From the first line to the last, print the data exactly.

DATA BELOW:
· · · · ·

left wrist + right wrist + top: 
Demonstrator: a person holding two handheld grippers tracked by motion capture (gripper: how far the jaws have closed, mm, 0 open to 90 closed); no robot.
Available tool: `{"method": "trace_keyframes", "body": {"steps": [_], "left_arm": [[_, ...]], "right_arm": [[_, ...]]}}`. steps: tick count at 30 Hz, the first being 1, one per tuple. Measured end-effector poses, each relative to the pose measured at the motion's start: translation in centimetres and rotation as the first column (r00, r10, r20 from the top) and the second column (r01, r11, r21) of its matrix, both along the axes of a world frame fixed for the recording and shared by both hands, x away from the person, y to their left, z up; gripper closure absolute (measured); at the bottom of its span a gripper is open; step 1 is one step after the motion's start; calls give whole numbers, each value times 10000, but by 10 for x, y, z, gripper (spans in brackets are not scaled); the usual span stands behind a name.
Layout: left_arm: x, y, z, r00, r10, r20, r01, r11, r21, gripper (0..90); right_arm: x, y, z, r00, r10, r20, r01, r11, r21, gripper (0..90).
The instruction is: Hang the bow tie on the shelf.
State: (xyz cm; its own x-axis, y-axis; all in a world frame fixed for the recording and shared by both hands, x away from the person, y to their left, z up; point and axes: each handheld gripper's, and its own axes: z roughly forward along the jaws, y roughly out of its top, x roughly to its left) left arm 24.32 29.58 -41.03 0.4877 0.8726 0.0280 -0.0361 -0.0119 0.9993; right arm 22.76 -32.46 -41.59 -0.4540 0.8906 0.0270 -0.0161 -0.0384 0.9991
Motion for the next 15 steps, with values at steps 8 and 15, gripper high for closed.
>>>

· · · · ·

FINAL ANSWER:
left wrist + right wrist + top: 
Demonstrator: a person holding two handheld grippers tracked by motion capture (gripper: how far the jaws have closed, mm, 0 open to 90 closed); no robot.
Available tool: `{"method": "trace_keyframes", "body": {"steps": [_], "left_arm": [[_, ...]], "right_arm": [[_, ...]]}}`. steps: tick count at 30 Hz, the first being 1, one per tuple. Measured end-effector poses, each relative to the pose measured at the motion's start: translation in centimetres and rotation as the first column (r00, r10, r20 from the top) and the second column (r01, r11, r21) of its matrix, both along the axes of a world frame fixed for the recording and shared by both hands, x away from the person, y to their left, z up; gripper closure absolute (measured); at the bottom of its span a gripper is open; step 1 is one step after the motion's start; calls give whole numbers, each value times 10000, but by 10 for x, y, z, gripper (spans in brackets are not scaled); the usual span stands behind a name.
Layout: left_arm: x, y, z, r00, r10, r20, r01, r11, r21, gripper (0..90); right_arm: x, y, z, r00, r10, r20, r01, r11, r21, gripper (0..90).
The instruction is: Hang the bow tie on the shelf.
State: (xyz cm; its own x-axis, y-axis; all in a world frame fixed for the recording and shared by both hands, x away from the person, y to their left, z up; point and axes: each handheld gripper's, and its own axes: z roughly forward along the jaws, y roughly out of its top, x roughly to its left) left arm 24.32 29.58 -41.03 0.4877 0.8726 0.0280 -0.0361 -0.0119 0.9993; right arm 22.76 -32.46 -41.59 -0.4540 0.8906 0.0270 -0.0161 -0.0384 0.9991
Motion for the next 15 steps, with values at steps 8 and 15, gripper high for closed.
>>>

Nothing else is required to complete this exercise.